Task instructions →
The answer must be every line from the entries below that includes "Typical".

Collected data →
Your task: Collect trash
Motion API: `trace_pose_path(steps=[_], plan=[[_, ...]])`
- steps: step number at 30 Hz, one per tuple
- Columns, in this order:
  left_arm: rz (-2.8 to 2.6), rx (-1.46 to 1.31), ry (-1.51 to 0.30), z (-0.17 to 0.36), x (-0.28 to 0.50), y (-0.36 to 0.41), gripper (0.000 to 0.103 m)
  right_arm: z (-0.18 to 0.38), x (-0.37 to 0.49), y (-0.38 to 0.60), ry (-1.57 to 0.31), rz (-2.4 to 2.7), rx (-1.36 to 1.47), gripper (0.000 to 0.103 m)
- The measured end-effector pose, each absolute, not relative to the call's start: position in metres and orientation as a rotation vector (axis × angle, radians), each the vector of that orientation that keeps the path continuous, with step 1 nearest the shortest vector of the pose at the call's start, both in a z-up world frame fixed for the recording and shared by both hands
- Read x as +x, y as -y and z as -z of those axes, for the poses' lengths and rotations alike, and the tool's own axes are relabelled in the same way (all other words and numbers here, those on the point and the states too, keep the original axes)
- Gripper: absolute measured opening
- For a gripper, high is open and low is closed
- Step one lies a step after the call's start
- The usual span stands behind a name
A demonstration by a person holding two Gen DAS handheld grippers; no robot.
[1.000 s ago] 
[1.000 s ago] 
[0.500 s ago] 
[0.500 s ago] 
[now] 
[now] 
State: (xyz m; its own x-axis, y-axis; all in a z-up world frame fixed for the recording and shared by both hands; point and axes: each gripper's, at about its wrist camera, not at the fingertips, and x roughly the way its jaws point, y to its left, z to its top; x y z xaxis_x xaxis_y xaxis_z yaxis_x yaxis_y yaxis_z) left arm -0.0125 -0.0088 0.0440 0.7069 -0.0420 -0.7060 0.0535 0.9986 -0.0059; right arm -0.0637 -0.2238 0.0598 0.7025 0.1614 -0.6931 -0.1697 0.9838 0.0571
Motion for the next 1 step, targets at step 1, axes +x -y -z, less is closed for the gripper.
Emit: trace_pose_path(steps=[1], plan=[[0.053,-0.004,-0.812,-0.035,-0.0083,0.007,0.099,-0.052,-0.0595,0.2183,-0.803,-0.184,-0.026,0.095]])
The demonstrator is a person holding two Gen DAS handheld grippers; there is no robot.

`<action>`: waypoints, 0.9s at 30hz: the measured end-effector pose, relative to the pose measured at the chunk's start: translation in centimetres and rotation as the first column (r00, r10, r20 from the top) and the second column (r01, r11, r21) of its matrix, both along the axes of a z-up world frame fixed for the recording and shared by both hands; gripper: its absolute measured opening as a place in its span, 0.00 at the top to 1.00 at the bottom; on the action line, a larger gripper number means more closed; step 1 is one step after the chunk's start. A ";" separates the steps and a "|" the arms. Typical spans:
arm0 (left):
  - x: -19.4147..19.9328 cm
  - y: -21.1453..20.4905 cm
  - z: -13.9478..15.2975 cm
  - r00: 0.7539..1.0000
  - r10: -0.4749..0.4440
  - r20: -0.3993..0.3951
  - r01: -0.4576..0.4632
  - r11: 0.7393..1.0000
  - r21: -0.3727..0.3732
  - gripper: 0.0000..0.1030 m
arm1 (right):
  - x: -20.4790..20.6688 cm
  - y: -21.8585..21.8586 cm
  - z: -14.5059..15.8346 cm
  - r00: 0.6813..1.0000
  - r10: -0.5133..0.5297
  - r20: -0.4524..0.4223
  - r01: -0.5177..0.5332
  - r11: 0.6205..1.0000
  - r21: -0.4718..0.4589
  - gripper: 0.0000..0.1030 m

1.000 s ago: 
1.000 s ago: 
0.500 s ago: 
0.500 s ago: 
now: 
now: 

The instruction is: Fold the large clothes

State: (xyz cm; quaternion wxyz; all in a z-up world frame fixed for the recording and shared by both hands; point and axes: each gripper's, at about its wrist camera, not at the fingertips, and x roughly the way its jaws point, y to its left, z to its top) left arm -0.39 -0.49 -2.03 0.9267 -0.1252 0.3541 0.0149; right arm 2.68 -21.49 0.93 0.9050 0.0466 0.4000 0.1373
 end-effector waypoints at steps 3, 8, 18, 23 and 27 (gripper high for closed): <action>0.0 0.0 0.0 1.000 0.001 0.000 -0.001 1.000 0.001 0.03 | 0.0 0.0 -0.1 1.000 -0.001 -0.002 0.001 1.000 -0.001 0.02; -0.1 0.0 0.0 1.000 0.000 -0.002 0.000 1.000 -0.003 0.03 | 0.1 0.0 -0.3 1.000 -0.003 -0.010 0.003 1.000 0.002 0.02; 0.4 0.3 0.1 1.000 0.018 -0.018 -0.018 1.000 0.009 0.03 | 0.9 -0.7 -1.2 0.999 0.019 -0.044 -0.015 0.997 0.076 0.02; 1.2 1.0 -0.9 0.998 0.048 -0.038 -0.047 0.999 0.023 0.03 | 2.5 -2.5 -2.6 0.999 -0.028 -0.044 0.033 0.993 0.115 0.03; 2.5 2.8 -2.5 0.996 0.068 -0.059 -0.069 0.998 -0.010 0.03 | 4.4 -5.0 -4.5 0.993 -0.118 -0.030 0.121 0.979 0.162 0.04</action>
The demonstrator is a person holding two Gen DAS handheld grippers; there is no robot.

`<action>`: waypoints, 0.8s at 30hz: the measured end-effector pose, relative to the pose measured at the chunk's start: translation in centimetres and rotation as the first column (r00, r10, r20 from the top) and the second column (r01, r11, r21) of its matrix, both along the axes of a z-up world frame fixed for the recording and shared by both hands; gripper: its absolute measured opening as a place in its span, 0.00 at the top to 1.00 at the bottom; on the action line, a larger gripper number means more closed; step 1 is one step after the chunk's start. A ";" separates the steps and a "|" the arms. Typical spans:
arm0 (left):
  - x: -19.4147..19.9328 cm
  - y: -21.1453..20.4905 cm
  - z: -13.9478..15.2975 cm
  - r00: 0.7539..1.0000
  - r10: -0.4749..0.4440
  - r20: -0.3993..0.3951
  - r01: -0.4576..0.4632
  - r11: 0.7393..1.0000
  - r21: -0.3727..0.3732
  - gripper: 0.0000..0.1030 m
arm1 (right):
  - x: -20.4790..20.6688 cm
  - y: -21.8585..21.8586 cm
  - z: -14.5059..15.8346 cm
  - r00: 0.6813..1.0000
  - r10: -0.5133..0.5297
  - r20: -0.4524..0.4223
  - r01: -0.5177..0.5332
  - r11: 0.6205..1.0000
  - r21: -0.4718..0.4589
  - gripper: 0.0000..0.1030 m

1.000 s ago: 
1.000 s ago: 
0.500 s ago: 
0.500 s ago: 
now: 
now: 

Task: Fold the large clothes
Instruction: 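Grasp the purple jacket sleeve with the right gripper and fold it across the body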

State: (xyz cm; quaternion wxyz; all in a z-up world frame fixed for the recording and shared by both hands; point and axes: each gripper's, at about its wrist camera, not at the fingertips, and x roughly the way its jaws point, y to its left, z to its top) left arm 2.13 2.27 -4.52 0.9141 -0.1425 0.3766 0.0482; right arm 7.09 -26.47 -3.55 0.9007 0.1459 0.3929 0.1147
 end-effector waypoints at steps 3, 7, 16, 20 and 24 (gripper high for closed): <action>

Answer →
`<action>`: waypoints, 0.9s at 30hz: the measured end-effector pose, relative to the pose measured at the chunk's start: translation in centimetres and rotation as the first column (r00, r10, r20 from the top) and the second column (r01, r11, r21) of its matrix, both along the axes of a z-up world frame fixed for the recording and shared by both hands; gripper: its absolute measured opening as a place in its span, 0.00 at the top to 1.00 at the bottom; on the action line, a larger gripper number means more closed; step 1 is one step after the chunk's start. A ";" separates the steps and a "|" the arms. Typical spans:
`<action>`: waypoints, 0.8s at 30hz: the measured end-effector pose, relative to the pose measured at the chunk's start: translation in centimetres and rotation as the first column (r00, r10, r20 from the top) and the second column (r01, r11, r21) of its matrix, both along the axes of a z-up world frame fixed for the recording and shared by both hands; gripper: its absolute measured opening as a place in its span, 0.00 at the top to 1.00 at the bottom; on the action line, a larger gripper number means more closed; step 1 is one step after the chunk's start. A ";" separates the steps and a "|" the arms. Typical spans:

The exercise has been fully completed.